▸ **WORK TO BE COMPLETED**
If a line in the records below contains the word "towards", return that line.
SOURCE INFORMATION below:
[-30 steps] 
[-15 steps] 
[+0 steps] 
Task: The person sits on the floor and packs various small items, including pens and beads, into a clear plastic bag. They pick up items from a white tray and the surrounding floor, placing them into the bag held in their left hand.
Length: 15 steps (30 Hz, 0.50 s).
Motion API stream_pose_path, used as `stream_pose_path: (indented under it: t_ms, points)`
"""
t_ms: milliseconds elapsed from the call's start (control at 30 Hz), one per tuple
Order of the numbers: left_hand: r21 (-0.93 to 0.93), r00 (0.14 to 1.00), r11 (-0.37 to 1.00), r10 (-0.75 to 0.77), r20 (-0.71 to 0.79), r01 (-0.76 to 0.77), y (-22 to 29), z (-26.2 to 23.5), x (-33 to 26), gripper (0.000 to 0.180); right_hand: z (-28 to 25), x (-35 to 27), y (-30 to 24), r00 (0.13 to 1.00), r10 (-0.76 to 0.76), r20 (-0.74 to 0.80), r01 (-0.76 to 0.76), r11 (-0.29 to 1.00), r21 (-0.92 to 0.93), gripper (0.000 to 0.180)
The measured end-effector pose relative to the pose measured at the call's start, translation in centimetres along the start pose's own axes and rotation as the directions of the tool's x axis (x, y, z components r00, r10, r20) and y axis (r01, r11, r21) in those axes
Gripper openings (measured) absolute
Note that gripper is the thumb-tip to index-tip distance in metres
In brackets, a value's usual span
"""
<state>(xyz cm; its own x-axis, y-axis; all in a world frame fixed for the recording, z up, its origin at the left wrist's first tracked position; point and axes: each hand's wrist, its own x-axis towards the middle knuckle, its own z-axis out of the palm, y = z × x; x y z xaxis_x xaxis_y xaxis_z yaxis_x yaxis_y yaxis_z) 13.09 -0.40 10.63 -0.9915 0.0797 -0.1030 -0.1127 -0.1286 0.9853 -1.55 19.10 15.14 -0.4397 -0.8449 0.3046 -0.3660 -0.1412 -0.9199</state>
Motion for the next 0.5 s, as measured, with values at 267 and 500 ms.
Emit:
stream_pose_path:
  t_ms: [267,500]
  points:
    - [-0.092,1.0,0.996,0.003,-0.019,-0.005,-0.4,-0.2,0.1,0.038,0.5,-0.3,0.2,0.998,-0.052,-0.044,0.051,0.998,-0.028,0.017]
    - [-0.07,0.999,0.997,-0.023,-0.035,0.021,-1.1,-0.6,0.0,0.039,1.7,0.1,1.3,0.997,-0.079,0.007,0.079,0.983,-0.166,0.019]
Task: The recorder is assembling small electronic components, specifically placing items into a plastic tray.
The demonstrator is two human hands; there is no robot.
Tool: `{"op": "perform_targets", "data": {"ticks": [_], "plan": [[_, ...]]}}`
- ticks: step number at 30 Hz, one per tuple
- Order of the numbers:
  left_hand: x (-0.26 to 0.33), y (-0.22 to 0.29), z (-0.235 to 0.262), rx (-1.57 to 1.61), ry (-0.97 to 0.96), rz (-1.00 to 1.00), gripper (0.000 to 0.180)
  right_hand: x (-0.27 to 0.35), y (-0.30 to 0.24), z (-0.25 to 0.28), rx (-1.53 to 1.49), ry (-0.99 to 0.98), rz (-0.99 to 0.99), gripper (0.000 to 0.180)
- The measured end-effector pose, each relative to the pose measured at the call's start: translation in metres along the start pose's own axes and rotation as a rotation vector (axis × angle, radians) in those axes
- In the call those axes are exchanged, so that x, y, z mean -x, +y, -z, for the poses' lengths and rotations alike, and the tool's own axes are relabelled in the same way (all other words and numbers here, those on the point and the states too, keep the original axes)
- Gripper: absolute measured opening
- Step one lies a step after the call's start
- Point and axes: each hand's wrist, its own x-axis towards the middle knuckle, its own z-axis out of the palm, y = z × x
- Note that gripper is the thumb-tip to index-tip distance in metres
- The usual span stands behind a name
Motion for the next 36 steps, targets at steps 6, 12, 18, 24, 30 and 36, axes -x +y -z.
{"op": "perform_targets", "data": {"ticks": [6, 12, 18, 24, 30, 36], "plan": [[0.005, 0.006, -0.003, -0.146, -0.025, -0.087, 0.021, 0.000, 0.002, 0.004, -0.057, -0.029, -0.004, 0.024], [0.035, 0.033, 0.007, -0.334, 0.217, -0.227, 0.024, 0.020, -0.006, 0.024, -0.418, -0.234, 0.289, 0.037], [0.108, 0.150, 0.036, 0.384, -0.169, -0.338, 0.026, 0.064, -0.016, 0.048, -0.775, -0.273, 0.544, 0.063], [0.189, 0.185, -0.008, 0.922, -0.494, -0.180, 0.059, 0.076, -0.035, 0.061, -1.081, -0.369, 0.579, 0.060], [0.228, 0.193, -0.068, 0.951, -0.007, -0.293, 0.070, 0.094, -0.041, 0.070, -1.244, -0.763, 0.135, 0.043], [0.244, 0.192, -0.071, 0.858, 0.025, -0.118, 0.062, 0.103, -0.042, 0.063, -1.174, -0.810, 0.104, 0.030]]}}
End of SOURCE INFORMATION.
▸ **RESULT OF THIS EXERCISE**
<state>(xyz cm; its own x-axis, y-axis; all in a world frame fixed for the recording, z up, its origin at the left wrist's first tracked position; point and axes: each hand's wrist, its own x-axis towards the middle knuckle, its own z-axis out of the palm, y = z × x; x y z xaxis_x xaxis_y xaxis_z yaxis_x yaxis_y yaxis_z) 13.09 -0.40 10.63 -0.9915 0.0797 -0.1030 -0.1127 -0.1286 0.9853 -1.55 19.10 15.14 -0.4397 -0.8449 0.3046 -0.3660 -0.1412 -0.9199</state>
- Point and axes: each hand's wrist, its own x-axis towards the middle knuckle, its own z-axis out of the palm, y = z × x

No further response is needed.